Monday, October 8, 2012

Learning to Compost

The composting experimentation begins. I'm taking the University of Idaho Master Gardener class, and the instructor said, "If you aren't composting, you should be." Autumn is an excellent time to start because there are a lot of ingredients available.

I purchased two rolls of hardware cloth (rabbit fence would work, too) - 36 inches by 10 feet. They were shaped into two "bins," secured at the seam with wire, and secured to the ground with landscape staples.

I'm dumping in frozen tomatoes and mint clippings in the photo. I'll also add kitchen scraps, lawn clippings and mulched leaves - when the trees shed a bit later. The "greens" and the "browns" need to be about 50-50. Stir well and moisten, and add nitrogen. That can be done with manure, but I happen to have some nitrogen fertilizer in the garage. Regular stirring and moisture and, hopefully, the compost will be done by spring planting time.

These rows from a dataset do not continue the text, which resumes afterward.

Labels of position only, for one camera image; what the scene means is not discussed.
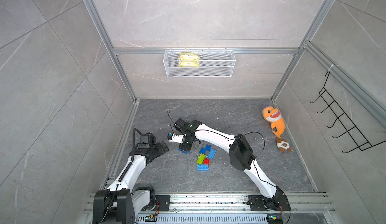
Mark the small blue lego brick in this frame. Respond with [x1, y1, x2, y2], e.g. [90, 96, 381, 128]
[200, 145, 212, 155]

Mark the green lego brick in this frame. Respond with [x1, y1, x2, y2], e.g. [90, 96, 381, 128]
[197, 154, 206, 165]

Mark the light blue lego brick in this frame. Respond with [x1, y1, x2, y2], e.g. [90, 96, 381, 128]
[207, 149, 216, 160]

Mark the blue long lego brick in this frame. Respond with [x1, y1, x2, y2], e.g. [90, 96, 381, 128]
[197, 164, 209, 171]

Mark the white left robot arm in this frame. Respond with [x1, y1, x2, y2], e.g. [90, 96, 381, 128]
[92, 128, 169, 224]

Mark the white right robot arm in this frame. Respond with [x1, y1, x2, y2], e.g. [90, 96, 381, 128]
[170, 118, 291, 211]

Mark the yellow packet in basket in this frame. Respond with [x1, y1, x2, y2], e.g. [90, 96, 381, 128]
[178, 52, 201, 67]

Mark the orange shark plush toy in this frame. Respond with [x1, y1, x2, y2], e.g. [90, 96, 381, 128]
[262, 105, 285, 139]

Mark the small brown white plush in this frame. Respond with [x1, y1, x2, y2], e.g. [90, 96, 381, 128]
[276, 138, 292, 153]

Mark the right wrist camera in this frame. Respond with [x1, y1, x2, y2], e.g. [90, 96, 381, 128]
[167, 118, 193, 145]

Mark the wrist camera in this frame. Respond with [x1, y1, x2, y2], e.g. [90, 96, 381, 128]
[138, 132, 156, 149]
[167, 118, 193, 145]

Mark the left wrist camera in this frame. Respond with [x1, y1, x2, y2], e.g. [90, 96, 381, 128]
[138, 132, 156, 149]

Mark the metal base rail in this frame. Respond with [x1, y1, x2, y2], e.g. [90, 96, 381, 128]
[84, 193, 335, 224]

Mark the white wire mesh basket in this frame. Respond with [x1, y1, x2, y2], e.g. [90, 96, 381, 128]
[163, 50, 236, 78]

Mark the aluminium frame rail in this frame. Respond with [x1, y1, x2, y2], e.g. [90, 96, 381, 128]
[83, 0, 139, 189]

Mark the black wire hook rack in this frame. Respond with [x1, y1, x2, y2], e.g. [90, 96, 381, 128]
[310, 72, 386, 154]

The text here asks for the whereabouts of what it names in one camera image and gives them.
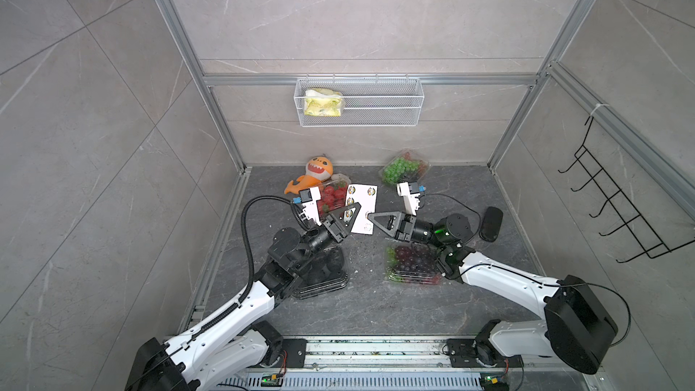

Last year, my lawn guy dumped mulched leaves directly into my garden beds. He thought that would be excellent for soil health. Well....yes and no. The leaves didn't decompose enough, so they "stole" nitrogen (used by bacteria during composting) from my plants during the growing season. It was most noticeable in my tomatoes. Even though I fertilized, I couldn't overcome the demand of the decaying leaves.